Task description:
Where does the word "whole" show up in the records? Copy every line that has it.

Items from a data source:

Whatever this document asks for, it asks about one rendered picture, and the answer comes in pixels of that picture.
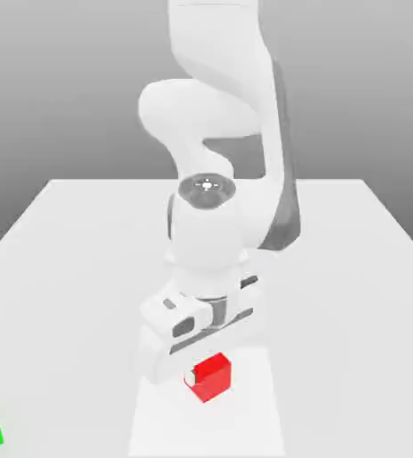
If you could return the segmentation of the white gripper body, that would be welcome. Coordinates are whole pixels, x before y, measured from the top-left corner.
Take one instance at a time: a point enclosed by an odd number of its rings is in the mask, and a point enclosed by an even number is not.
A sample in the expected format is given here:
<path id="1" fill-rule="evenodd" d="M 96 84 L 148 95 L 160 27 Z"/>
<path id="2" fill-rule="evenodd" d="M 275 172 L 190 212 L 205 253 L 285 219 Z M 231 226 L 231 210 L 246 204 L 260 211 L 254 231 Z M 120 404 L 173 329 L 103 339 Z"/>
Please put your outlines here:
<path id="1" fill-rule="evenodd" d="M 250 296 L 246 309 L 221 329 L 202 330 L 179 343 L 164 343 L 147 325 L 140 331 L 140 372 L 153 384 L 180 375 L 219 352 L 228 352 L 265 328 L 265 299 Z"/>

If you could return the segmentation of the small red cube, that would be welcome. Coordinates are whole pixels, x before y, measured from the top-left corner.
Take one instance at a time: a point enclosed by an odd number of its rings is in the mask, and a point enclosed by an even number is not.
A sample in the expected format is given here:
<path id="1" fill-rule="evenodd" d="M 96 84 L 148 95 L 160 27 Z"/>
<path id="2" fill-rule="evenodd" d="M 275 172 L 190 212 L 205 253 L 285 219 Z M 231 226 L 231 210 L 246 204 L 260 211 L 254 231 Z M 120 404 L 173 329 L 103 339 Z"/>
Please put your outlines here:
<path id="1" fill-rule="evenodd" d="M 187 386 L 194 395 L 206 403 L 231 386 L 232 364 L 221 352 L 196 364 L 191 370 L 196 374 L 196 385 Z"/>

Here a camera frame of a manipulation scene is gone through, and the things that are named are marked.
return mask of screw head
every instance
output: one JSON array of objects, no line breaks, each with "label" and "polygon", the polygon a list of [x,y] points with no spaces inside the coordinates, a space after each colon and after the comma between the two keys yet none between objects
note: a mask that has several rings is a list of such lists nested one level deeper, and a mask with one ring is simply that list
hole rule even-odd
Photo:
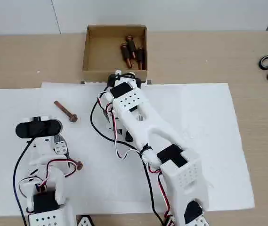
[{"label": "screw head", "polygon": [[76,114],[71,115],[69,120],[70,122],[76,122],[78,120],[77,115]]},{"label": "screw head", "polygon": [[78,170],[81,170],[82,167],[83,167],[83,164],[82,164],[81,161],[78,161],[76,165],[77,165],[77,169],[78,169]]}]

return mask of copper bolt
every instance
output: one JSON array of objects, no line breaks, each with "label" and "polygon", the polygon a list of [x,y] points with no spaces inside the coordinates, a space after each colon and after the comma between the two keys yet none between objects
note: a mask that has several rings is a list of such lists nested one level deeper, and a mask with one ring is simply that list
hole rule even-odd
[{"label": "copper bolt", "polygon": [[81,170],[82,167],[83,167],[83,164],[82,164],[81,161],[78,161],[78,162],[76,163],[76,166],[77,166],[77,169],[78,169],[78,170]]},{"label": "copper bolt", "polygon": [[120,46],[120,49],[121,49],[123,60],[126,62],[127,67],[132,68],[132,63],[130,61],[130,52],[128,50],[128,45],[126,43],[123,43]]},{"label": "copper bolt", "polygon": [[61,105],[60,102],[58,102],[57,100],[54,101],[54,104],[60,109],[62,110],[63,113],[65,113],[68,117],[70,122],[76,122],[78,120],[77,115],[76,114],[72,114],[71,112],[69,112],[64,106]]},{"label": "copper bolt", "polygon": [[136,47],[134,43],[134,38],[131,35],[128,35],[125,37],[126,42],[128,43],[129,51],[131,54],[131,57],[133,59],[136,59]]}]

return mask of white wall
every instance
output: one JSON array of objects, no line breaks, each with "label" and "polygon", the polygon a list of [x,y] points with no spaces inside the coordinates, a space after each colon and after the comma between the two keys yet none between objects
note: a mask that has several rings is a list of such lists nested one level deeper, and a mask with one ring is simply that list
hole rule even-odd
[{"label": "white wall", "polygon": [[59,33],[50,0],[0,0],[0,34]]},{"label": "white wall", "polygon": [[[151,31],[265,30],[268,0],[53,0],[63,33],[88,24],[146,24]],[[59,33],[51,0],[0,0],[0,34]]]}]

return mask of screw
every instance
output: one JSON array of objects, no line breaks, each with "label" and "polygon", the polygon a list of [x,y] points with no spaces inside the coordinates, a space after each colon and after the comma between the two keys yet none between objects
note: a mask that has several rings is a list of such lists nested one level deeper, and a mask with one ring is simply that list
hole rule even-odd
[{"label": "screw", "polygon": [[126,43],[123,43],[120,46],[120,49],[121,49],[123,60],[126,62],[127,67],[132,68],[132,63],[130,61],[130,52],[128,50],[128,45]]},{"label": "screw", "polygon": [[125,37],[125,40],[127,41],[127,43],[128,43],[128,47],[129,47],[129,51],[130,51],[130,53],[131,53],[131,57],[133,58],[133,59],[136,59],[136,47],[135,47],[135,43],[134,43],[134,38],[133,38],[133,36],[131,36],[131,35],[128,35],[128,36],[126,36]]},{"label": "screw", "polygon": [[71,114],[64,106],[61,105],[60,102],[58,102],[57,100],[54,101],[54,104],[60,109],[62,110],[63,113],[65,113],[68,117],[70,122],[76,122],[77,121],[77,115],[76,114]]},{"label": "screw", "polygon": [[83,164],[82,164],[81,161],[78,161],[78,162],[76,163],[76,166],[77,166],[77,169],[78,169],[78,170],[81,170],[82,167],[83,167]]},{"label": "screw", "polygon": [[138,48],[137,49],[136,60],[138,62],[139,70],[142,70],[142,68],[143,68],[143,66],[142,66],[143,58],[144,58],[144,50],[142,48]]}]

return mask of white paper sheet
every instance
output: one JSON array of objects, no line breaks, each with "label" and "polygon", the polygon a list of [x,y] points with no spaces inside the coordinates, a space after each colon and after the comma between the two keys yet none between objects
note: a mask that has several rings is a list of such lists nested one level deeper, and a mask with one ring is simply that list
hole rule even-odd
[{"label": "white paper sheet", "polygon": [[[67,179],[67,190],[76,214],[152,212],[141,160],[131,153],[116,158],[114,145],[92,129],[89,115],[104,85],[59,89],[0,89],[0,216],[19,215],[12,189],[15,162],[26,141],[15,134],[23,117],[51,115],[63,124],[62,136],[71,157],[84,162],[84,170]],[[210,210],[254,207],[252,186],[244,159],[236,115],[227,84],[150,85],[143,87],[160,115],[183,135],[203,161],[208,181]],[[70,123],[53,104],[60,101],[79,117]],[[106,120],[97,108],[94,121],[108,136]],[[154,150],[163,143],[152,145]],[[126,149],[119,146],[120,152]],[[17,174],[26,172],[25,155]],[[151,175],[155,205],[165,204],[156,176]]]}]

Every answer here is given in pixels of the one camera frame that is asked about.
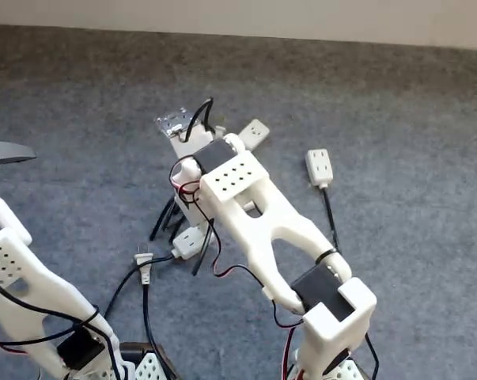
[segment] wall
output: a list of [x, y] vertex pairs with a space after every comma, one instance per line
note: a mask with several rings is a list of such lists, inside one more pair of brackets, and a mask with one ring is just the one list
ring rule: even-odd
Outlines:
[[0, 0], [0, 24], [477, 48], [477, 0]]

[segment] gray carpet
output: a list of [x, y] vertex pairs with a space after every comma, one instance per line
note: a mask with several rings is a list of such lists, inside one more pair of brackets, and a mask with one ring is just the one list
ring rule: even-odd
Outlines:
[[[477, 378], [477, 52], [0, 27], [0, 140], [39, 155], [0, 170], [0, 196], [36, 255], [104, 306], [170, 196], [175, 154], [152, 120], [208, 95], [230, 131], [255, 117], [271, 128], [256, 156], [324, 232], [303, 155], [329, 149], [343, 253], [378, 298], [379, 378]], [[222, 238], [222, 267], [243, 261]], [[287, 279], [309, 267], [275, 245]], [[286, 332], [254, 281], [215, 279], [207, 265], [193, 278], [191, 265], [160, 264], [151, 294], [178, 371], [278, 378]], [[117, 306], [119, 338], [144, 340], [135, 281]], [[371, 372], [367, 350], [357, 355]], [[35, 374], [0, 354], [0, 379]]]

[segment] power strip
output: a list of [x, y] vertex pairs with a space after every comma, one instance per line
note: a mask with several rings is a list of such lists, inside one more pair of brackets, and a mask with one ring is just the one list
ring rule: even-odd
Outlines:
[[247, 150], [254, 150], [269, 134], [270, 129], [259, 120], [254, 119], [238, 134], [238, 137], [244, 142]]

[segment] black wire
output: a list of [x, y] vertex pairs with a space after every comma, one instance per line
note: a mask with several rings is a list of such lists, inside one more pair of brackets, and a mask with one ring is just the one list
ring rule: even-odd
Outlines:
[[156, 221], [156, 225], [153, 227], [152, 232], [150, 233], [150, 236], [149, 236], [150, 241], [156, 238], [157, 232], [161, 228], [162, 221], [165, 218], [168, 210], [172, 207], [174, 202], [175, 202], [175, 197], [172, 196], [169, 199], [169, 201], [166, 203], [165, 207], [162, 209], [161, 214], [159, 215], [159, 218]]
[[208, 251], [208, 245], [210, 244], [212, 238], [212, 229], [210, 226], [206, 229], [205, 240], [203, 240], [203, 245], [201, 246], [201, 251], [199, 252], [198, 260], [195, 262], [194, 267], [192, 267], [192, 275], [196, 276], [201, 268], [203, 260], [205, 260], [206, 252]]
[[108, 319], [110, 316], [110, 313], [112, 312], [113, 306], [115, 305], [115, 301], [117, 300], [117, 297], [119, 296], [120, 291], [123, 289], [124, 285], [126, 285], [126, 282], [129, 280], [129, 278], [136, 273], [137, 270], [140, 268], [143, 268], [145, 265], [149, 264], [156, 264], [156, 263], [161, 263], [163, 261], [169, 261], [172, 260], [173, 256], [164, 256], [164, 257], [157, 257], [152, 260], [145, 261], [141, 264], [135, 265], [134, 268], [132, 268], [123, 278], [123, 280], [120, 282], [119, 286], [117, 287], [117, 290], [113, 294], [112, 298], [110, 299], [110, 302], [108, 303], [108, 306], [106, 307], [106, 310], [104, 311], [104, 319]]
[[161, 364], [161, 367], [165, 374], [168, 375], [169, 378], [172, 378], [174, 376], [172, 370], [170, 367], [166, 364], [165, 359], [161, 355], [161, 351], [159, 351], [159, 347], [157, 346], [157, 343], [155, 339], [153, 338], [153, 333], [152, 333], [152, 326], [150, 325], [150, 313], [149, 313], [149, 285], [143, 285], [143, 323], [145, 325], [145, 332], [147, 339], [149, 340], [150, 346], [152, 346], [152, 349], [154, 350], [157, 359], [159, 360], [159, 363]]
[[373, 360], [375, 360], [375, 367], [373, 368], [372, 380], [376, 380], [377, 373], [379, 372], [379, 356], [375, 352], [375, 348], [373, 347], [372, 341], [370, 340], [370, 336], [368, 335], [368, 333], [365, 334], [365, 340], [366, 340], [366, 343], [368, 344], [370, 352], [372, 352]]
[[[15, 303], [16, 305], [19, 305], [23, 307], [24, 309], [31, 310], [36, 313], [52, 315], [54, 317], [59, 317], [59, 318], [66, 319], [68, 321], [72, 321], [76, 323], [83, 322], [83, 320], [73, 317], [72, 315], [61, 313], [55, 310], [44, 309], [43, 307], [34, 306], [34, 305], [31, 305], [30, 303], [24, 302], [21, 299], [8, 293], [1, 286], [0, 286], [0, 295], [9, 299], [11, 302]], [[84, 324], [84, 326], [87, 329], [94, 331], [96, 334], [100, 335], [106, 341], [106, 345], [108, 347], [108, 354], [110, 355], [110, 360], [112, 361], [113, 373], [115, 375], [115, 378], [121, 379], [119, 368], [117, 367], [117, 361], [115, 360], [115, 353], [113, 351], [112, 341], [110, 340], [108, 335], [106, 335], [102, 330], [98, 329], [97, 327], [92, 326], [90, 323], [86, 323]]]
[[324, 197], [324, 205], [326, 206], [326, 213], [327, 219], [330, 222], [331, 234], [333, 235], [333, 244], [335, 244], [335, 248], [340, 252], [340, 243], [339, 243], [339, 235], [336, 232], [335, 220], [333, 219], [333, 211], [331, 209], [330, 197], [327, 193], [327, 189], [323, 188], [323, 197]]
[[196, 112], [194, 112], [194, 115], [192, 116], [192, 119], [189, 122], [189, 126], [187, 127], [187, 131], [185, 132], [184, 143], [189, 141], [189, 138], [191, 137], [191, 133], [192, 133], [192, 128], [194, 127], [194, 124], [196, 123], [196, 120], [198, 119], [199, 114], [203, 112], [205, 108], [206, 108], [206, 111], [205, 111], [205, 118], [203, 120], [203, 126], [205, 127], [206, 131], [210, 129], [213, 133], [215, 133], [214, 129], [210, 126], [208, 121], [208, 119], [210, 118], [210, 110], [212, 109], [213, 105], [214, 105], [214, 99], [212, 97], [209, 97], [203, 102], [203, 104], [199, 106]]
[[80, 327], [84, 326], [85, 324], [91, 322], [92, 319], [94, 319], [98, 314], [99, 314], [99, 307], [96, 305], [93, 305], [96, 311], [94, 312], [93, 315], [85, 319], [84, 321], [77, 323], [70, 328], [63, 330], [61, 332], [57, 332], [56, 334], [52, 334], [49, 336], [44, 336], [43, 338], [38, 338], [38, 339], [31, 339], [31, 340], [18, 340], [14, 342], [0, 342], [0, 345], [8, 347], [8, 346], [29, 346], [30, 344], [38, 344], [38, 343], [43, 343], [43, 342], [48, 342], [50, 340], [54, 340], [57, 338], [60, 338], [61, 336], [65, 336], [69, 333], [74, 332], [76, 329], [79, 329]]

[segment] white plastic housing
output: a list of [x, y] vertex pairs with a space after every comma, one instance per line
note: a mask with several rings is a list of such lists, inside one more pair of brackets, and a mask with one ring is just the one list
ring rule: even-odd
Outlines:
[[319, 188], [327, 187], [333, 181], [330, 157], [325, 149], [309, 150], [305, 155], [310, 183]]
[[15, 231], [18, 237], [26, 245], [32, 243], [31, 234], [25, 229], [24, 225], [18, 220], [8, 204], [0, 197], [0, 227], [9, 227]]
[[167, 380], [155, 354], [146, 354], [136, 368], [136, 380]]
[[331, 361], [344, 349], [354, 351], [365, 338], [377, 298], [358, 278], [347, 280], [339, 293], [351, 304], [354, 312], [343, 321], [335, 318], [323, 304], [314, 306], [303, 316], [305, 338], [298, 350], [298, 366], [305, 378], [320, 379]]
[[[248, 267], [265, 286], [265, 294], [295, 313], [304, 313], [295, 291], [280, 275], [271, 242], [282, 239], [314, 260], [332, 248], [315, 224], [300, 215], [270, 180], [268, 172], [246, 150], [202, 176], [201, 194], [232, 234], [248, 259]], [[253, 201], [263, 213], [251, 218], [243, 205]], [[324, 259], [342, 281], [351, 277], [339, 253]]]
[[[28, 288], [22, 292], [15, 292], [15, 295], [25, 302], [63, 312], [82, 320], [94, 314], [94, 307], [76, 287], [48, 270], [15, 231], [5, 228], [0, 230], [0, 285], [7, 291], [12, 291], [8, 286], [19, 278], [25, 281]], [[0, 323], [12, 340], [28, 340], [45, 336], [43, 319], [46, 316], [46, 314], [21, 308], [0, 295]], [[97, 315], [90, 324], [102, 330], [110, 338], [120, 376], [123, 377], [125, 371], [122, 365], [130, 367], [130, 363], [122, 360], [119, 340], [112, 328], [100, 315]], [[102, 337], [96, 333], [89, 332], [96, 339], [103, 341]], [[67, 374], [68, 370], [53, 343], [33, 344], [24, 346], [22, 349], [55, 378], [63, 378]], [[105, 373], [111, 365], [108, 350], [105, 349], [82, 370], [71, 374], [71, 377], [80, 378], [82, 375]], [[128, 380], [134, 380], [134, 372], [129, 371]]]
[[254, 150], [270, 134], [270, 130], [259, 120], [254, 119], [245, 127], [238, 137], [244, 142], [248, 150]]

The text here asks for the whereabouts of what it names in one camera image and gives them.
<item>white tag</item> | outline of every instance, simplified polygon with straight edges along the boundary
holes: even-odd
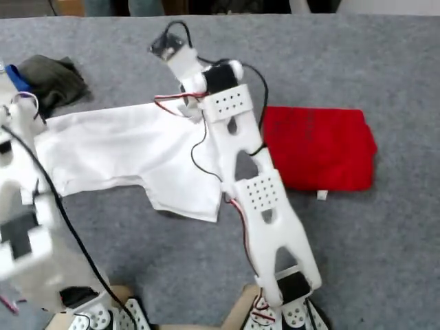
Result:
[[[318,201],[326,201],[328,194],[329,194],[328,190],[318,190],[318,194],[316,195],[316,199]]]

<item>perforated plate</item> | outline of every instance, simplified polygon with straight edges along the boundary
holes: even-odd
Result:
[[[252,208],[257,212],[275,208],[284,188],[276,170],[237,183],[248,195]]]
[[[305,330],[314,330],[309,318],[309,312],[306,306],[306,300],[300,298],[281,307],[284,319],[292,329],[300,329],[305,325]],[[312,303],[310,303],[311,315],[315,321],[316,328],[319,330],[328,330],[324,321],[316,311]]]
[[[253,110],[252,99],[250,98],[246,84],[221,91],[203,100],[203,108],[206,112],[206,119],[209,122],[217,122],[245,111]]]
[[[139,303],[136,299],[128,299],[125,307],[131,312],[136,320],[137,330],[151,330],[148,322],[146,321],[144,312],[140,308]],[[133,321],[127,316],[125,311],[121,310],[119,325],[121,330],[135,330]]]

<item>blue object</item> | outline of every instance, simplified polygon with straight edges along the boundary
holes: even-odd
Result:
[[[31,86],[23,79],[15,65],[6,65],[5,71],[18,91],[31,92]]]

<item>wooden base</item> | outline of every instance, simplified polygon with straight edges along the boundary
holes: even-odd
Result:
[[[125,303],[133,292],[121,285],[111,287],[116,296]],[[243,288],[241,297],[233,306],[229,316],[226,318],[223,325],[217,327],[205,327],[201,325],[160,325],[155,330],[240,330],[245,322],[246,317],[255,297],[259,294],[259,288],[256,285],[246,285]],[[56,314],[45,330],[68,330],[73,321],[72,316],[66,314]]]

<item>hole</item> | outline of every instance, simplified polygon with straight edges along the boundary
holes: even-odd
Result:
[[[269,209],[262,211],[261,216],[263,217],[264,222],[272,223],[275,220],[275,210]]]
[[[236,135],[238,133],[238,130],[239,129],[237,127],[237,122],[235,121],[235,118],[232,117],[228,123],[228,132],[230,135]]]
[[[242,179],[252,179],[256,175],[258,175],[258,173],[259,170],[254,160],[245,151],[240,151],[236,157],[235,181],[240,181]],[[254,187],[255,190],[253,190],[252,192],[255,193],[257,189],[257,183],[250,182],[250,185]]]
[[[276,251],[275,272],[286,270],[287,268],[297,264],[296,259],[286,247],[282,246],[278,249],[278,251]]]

Task output:
If you could return the segmentation of the white gripper body, that would be welcome. Coordinates are whole pixels, x before y, measured from the top-left corner.
If you could return the segmentation of the small red cube, that would be welcome. Coordinates are whole pixels, x before y, measured from the top-left corner.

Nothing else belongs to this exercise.